Physician, Professor of Medicine, Co-Director of the MD/PhD Program, Co-Leader of the Penn State CTSI Pilot and Collaborative Translational and Clinical Studies



SECONDARY APPOINTMENT(S)/ INSTITUTE(S)/ CENTER(S):



Department of Microbiology and Immunology; Penn State Cancer Institute; Clinical and Translational Studies Institute; Graduate Faculty; Biomedical Sciences Faculty



GRADUATE PROGRAM AFFILIATIONS:



Biomedical Sciences, Cell and Molecular Biology, MD/PhD Degree Program, Microbiology and Immunology, Genetics



EDUCATION:



M.D., Duke University School of Medicine, 1987

Residency in Internal Medicine, Duke University Medical Center, 1989-1991

Fellowship in Infectious Diseases, Penn State College of Medicine, 1991-1994

Postdoctoral Training in Retrovirology, Penn State College of Medicine, 1992-1997



NARRATIVE:



Retrovirus-Cell Interactions



Overall goals: Our research centers around understanding the interactions between viruses and host cells at the molecular level. We use retroviruses as a model system to dissect molecular mechanisms of virus replication, which has led us to study the intracellular trafficking pathways of retroviral proteins and cellular factors that are recruited to facilitate virus propagation.

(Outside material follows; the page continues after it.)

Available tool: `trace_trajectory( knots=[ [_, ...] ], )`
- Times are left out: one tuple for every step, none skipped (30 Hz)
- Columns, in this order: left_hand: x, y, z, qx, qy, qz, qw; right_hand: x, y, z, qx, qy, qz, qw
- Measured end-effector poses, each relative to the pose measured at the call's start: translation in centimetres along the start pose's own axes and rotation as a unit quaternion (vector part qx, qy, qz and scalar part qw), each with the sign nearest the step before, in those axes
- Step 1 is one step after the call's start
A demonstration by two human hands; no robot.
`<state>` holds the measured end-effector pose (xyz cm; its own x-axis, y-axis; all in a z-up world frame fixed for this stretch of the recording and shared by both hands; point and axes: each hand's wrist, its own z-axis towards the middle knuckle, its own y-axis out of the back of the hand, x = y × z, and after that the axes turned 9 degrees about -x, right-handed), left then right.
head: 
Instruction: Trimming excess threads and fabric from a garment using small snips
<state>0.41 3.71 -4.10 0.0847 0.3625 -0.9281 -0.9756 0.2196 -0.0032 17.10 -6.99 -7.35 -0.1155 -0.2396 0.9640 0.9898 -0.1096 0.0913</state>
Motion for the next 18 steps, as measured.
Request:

Retrovirus replication: The main structural proteins of the oncogenic retrovirus Rous sarcoma virus (RSV) are the Gag proteins, which are initially synthesized as a polyprotein precursor. The Gag polyprotein directs the assembly and budding of progeny retrovirus particles from the plasma membrane of infected cells. Gag proteins are synthesized on free ribosomes in the cytosol, and previously it was believed that they were then targeted directly to the plasma membrane. However, we discovered that the RSV Gag protein enters the nucleus using signals in the MA and NC domains for nuclear targeting. Gag proteins are exported out of the nucleus through the nuclear pore complex via the cellular exportin CRM-1 pathway and an interaction with the nuclear pore complex proteins Nup98 and Nup214. After nuclear export, Gag proteins form multimeric complexes bound to viral RNA. The assembling virus particles are targeted to the plasma membrane where they interact with cellular machinery to allow budding of nascent virions.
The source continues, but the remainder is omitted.